* Try it
Below are the entries; determine how many of their lines contain the string "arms" and give that figure alone.

Start of Data for the task

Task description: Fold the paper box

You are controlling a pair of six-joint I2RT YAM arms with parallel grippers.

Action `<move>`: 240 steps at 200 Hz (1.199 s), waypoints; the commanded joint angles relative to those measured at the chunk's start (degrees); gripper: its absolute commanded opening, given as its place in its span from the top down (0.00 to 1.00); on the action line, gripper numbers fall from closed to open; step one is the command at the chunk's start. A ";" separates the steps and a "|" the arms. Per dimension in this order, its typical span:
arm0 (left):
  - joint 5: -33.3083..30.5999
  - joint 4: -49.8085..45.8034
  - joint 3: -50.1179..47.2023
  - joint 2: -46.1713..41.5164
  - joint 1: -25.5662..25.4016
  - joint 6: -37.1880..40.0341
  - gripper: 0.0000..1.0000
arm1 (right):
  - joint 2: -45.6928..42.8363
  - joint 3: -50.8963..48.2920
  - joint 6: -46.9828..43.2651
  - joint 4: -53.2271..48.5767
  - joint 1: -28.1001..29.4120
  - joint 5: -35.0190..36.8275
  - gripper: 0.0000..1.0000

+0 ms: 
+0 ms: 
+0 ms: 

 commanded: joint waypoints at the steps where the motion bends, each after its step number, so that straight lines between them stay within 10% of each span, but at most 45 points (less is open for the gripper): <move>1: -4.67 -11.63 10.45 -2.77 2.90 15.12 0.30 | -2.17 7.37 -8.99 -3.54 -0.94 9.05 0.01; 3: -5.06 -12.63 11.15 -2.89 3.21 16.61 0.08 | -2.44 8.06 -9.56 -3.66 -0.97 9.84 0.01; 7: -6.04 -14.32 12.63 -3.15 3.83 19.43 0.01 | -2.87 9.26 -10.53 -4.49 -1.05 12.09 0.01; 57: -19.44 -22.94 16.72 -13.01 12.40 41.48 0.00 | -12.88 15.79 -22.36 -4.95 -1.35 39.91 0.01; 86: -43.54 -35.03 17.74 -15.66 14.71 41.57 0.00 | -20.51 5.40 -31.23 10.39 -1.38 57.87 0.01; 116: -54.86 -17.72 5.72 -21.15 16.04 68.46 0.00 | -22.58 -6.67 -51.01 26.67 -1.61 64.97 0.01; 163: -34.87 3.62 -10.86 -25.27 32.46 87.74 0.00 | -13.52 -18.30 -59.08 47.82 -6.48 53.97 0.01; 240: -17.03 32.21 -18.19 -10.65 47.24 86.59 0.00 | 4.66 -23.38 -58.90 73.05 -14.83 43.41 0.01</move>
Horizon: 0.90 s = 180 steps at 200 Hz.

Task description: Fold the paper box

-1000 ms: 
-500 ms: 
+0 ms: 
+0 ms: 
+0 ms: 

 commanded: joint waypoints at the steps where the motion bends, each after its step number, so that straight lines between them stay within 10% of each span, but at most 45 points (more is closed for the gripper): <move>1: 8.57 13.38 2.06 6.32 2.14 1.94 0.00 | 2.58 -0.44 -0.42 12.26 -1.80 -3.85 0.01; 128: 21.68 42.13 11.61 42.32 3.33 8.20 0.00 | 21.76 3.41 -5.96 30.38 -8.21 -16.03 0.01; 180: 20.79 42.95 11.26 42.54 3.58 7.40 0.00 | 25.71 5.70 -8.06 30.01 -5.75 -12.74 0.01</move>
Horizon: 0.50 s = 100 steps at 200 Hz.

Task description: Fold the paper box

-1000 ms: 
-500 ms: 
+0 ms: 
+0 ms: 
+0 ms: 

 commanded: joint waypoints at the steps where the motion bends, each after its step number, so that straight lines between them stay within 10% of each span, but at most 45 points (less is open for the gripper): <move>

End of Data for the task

* Solution to the problem
2